Ihr Lächeln wurde breiter. „Es ist eine Anordnung des Königs. Glaub mir, wenn ich die Wahl hätte, würde ich auf dein missmutiges Gesicht verzichten". Ihre Beleidigung prallte an mir ab. Es war nichts im Vergleich zu den Demütigungen der vergangen Tage.
„Aber-",setzte ich zu einem schwachen Versuch des Protests ein, wurde jedoch brüsk unterbrochen.
„Eieiei, du wirst dich doch nicht etwa deiner Königin entgegensetzen?" Mein Blick verdüsterte sich, dennoch ging ich auf ihre freche Behauptung nicht ein. Die einzig wahre Königin war meine Mutter, und die ist tot. Reika war bloß eine falsche Schlange die sich diesen Titel nicht verdient hatte. Wohl enttäuscht darüber das ich ihr keine Parole bat, schwirrte die Frau, deren schwarzes Kleid sich wie flüssiges Metall an ihren Körper schmiegte, ab, jedoch nicht ohne mich nochmal an das Essen zu erinnern.
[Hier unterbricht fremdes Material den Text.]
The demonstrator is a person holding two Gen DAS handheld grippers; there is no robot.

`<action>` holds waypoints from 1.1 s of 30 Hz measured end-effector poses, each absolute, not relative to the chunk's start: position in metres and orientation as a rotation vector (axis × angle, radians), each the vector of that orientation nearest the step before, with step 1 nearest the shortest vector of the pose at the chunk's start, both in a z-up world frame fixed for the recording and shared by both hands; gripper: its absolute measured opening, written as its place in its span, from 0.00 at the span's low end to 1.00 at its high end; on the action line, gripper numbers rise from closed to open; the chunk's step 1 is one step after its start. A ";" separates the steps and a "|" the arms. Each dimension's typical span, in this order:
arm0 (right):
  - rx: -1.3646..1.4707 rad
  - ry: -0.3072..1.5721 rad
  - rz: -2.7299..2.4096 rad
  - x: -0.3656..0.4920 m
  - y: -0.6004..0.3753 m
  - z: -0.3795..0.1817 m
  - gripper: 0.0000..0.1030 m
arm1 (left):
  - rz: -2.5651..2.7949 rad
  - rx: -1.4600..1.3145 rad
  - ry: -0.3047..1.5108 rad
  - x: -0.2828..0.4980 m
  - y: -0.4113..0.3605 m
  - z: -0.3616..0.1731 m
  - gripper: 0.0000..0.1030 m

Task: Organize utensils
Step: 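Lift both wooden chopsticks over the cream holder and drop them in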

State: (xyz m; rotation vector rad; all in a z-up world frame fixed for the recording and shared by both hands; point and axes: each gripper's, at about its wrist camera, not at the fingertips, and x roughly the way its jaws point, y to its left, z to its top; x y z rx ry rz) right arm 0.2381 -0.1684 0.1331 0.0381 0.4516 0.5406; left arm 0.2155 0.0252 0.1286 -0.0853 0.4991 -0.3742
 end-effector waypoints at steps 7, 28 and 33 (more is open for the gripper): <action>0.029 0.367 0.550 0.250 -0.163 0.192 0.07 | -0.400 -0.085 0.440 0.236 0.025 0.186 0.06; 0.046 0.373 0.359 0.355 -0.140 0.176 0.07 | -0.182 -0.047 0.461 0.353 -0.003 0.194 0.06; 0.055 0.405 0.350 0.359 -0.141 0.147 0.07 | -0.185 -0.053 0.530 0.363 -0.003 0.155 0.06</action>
„Wenn ein Gegner Informationen von dir in der Hand hat, die dir Schaden könnten, sieh zu das du ebenfalls etwas über ihn in Erfahrung bringst", pflegte mein Großvater stets zu sagen. Als Kind hatte ich seine Worte natürlich nicht verstanden, jetzt aber leuchteten sie mir ein. Leander wusste über meinen Gefühlsausbruch Bescheid, also musste ich ebenfalls etwas finden das ihn belasten könnte. Eine Zeit lang beobachtete ich der Zofe, während sie mir Rouge und Lippenstift auftrug, meine Augenringe überschminkte und glitzernde Bände in mein Haar einflocht, dann räusperte ich mich, nahm all meinen Mut zusammen und fragte: „Was weißt du über meinen Leibwächter".
Überrascht hob sie den Kopf, senkte ihn aber sofort wieder, als unsere Blicke sich trafen. „Ich bedaure, aber ich habe nicht viel mit ihm zu tun".
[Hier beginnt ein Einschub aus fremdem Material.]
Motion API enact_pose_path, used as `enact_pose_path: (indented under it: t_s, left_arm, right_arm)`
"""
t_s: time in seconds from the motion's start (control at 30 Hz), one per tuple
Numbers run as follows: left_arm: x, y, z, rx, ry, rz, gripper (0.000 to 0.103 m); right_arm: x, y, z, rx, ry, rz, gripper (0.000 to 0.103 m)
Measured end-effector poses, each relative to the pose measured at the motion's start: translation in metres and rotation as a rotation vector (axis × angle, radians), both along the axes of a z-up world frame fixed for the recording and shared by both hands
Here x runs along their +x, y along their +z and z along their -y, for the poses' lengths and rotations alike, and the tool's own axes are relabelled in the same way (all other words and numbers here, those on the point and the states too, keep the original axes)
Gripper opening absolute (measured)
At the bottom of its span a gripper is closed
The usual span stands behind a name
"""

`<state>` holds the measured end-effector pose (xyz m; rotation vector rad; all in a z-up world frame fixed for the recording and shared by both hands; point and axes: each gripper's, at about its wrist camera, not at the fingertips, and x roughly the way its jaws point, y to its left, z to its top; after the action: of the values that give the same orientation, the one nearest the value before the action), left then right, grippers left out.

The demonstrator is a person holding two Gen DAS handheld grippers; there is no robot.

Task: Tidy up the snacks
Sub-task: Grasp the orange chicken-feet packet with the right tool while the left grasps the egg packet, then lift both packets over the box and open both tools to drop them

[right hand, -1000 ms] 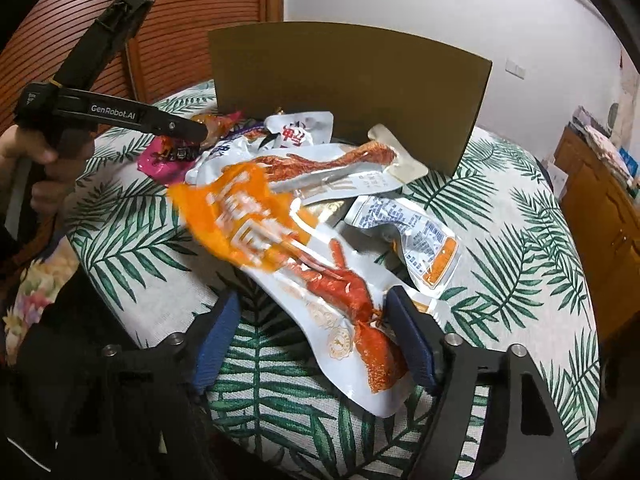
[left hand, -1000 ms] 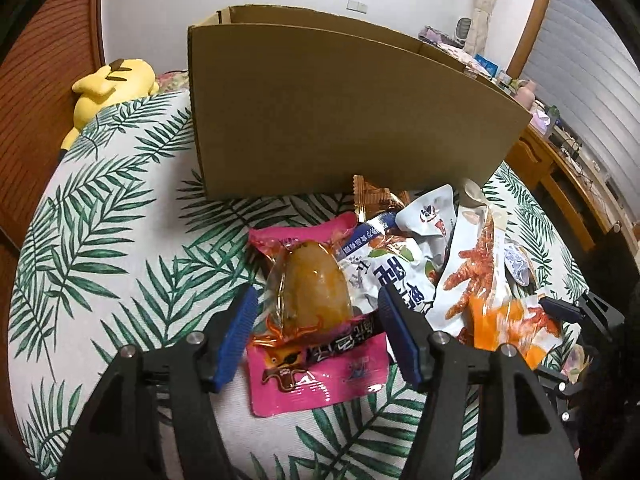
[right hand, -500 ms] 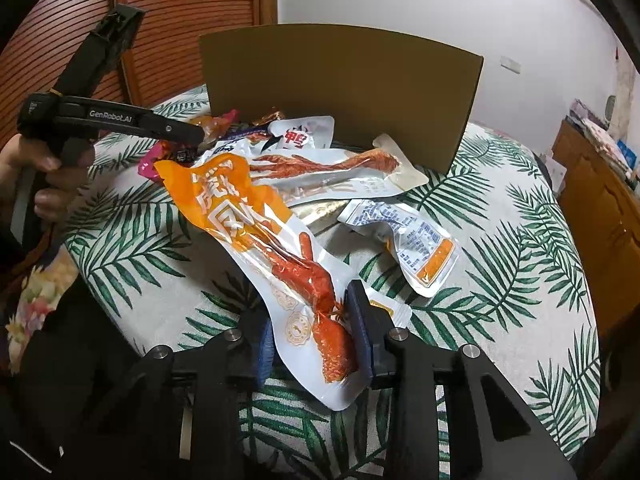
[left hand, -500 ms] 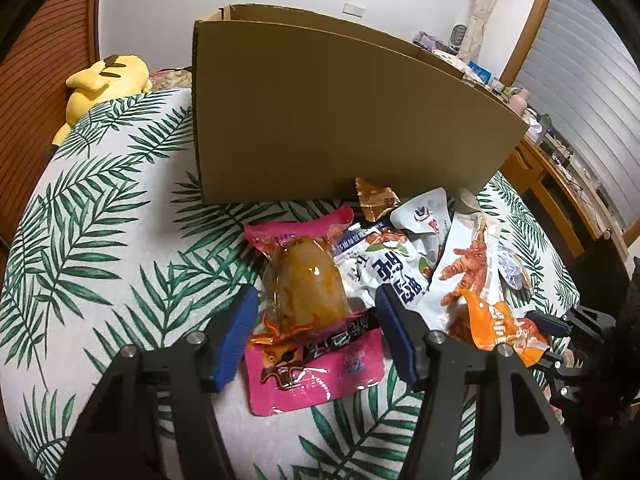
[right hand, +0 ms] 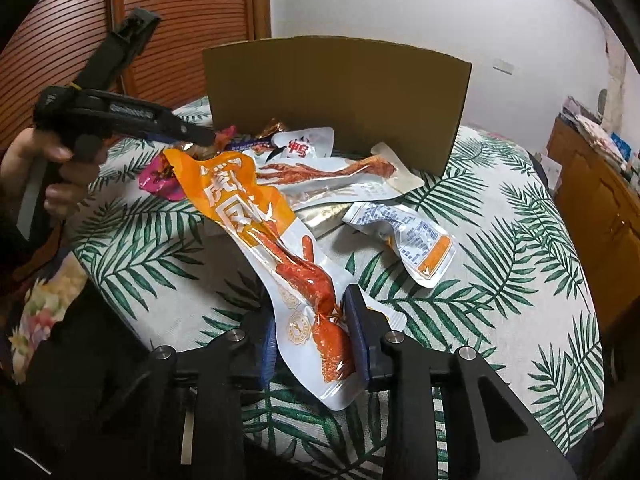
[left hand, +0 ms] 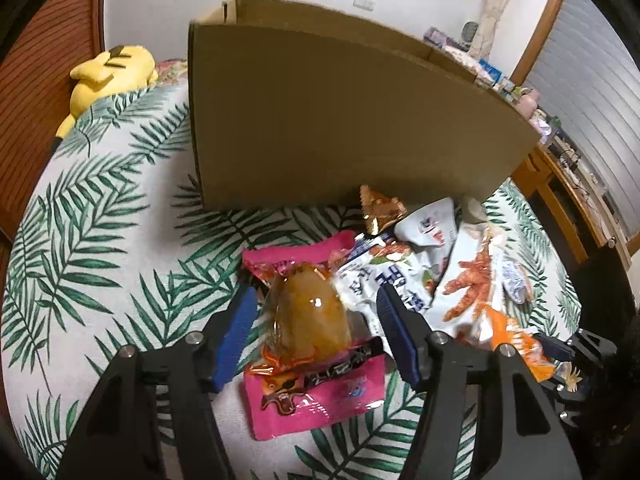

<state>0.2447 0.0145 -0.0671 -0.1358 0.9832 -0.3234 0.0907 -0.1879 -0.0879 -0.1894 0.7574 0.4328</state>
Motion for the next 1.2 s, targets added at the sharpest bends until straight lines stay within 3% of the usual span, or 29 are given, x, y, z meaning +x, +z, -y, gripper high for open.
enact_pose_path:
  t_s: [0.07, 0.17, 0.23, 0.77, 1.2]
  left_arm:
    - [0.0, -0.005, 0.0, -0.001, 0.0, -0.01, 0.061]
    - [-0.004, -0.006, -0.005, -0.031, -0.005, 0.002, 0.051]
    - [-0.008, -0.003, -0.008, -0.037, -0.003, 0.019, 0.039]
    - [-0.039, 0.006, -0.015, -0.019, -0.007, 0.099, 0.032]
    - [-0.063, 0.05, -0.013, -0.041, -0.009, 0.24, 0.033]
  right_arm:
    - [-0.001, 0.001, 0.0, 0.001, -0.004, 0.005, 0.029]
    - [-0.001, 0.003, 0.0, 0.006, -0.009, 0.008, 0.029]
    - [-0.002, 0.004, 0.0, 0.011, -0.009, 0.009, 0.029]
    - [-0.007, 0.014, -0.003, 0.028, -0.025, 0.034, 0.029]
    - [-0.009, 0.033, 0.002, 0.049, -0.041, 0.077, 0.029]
Ich seufzte, aber genau das hatte ich schon befürchtet. „Dann wirst du dich wohl unauffällig umhören müssen. Im geheimen natürlich". Das Mädchen nickte und half mir anschließend in ein blassblaues Kleid, mit enger Taille und weitausgeschnittenen Armen. Sie schnürte mein Mieder so eng, dass ich glaubte ersticken zu müssen, doch das Ergebnis war berauschend. Ich sah wieder aus wie die Prinzessin und ich werde dafür sorgen das weder ich, noch sonst jemand das in Zukunft vergessen wird.
Als ich mein Gemach verließ, konnte ich nicht verhindern das mein Gesicht heiß vor Scham, angesichts von Leanders stechenden Blick wurde. Ich hatte überlegt in auf die gestrige Nacht anzusprechen, befürchtete aber, dass mich dies noch jämmerlicher wirken lässt, also Strafe ich ihn mit Ignoranz. So wie vor dem Zwischenfall. Der Weg zum kleinen Esszimmer war äußerst unangenehm. Bei jedem Räuspern seiner Seitz, befürchtete ich das er mich Anspruch, was er glücklicherweise nicht tat. Die Palastwachen die vor der Tür positioniert waren, öffneten mir die helle Tür mit Bronzebeschlägen, und ich Schritt vom Regen in die Traufe. Da saßen sie, die vier Personen die ich als letzter wünsche zu sehen, geschweige denn mit ihnen zu speisen.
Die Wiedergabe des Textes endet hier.